**Work to complete**:
Out of the material that follows, write out exactly the lines from the line with "target: locker door" to the line with "Provide the mask for every instance of the locker", both ends included, and no others.

**Data for processing**:
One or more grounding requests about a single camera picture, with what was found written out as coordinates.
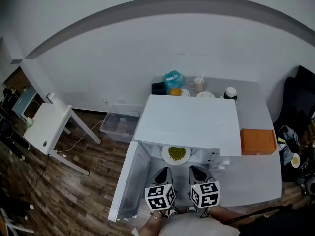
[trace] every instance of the green peas
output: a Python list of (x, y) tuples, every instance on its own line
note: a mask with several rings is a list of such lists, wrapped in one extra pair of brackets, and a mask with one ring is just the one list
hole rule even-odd
[(177, 161), (181, 160), (186, 155), (186, 150), (182, 147), (170, 147), (168, 153), (173, 160)]

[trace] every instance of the wooden floor
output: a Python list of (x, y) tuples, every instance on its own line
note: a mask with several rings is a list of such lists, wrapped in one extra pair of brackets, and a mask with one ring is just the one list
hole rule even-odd
[[(77, 114), (90, 128), (105, 117), (81, 112)], [(23, 134), (23, 122), (17, 118), (13, 121), (16, 130)], [(4, 188), (9, 190), (12, 197), (18, 198), (18, 194), (24, 194), (20, 198), (35, 205), (35, 210), (28, 212), (28, 221), (14, 216), (16, 222), (34, 229), (38, 236), (131, 235), (132, 226), (107, 221), (128, 144), (112, 141), (99, 131), (100, 125), (93, 131), (102, 140), (101, 145), (85, 136), (73, 150), (63, 153), (69, 161), (88, 169), (90, 176), (49, 158), (46, 171), (31, 195), (30, 191), (45, 168), (47, 156), (34, 148), (30, 151), (21, 148), (26, 156), (25, 162), (20, 162), (15, 155), (9, 160), (9, 149), (0, 142), (0, 171), (3, 172)], [(58, 151), (70, 149), (83, 135), (72, 120), (67, 127), (71, 135), (62, 133), (56, 146)], [(299, 208), (307, 201), (308, 197), (300, 194), (299, 187), (289, 183), (283, 184), (283, 195), (278, 200), (233, 207), (232, 210), (247, 214), (279, 204), (294, 204), (295, 208)], [(145, 209), (140, 213), (144, 217), (140, 224), (143, 224), (149, 215)]]

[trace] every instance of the plastic storage box
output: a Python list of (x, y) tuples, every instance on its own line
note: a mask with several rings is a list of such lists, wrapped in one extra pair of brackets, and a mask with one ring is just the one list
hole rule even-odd
[(130, 143), (140, 117), (108, 113), (100, 131), (115, 141)]

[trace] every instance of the orange box
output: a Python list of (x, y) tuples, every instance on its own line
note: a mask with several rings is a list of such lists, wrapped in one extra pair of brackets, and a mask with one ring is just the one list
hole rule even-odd
[(273, 130), (242, 129), (242, 155), (270, 155), (277, 149)]

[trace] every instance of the cup
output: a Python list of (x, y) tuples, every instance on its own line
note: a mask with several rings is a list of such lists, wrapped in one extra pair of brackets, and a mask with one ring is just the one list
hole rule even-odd
[(197, 77), (197, 78), (194, 78), (193, 82), (191, 82), (191, 85), (193, 85), (192, 89), (195, 92), (202, 92), (203, 91), (205, 80), (202, 79), (201, 83), (199, 84), (200, 79), (201, 79), (200, 77)]

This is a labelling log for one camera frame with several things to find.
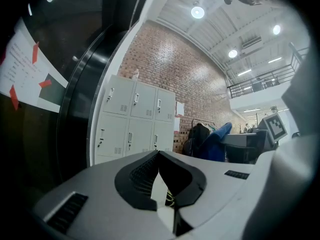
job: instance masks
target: blue cloth
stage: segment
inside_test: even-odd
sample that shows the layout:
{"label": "blue cloth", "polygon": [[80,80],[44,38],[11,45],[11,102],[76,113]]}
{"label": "blue cloth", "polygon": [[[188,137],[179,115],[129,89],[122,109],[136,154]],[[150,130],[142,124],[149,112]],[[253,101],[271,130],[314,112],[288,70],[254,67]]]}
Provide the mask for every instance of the blue cloth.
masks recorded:
{"label": "blue cloth", "polygon": [[232,124],[227,122],[220,129],[211,133],[204,142],[200,145],[198,158],[224,162],[225,161],[225,146],[220,143],[222,138],[229,134],[232,129]]}

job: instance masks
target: red brick wall
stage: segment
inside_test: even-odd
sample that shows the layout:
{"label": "red brick wall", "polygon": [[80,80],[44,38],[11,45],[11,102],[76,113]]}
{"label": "red brick wall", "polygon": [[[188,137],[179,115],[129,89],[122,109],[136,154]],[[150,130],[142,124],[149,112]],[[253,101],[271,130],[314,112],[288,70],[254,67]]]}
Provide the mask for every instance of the red brick wall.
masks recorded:
{"label": "red brick wall", "polygon": [[217,127],[233,124],[239,133],[245,122],[232,112],[224,74],[201,50],[179,34],[147,21],[133,39],[118,75],[131,78],[139,69],[139,81],[175,92],[184,103],[180,133],[173,151],[182,152],[193,118],[212,121]]}

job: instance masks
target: locker door
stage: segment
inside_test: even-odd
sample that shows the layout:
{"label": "locker door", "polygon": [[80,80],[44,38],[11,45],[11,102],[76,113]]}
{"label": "locker door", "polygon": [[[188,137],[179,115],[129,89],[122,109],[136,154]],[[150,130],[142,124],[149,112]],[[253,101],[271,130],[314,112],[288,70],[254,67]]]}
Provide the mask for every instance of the locker door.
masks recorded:
{"label": "locker door", "polygon": [[134,84],[125,78],[111,77],[103,101],[103,111],[126,116]]}
{"label": "locker door", "polygon": [[159,89],[156,98],[155,119],[172,122],[174,120],[174,111],[175,95]]}
{"label": "locker door", "polygon": [[149,151],[152,122],[130,119],[126,156]]}
{"label": "locker door", "polygon": [[156,88],[138,82],[134,91],[131,116],[152,119],[155,96]]}
{"label": "locker door", "polygon": [[152,150],[172,151],[174,145],[174,129],[171,123],[155,122]]}
{"label": "locker door", "polygon": [[124,141],[127,119],[102,115],[98,125],[96,154],[98,156],[121,158],[124,154]]}

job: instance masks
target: paper on wall
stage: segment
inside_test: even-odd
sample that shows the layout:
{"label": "paper on wall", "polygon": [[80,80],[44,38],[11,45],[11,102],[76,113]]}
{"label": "paper on wall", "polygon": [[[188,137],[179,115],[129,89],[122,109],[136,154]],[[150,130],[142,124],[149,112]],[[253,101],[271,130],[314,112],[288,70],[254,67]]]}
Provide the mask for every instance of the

**Answer section**:
target: locker door
stage: segment
inside_test: even-odd
sample that shows the layout:
{"label": "locker door", "polygon": [[80,80],[44,38],[11,45],[11,102],[76,113]]}
{"label": "locker door", "polygon": [[[188,137],[179,115],[129,89],[122,109],[136,154]],[[150,130],[142,124],[149,112]],[[253,101],[271,130],[314,112],[288,70],[254,67]]]}
Provide the mask for every instance of the locker door.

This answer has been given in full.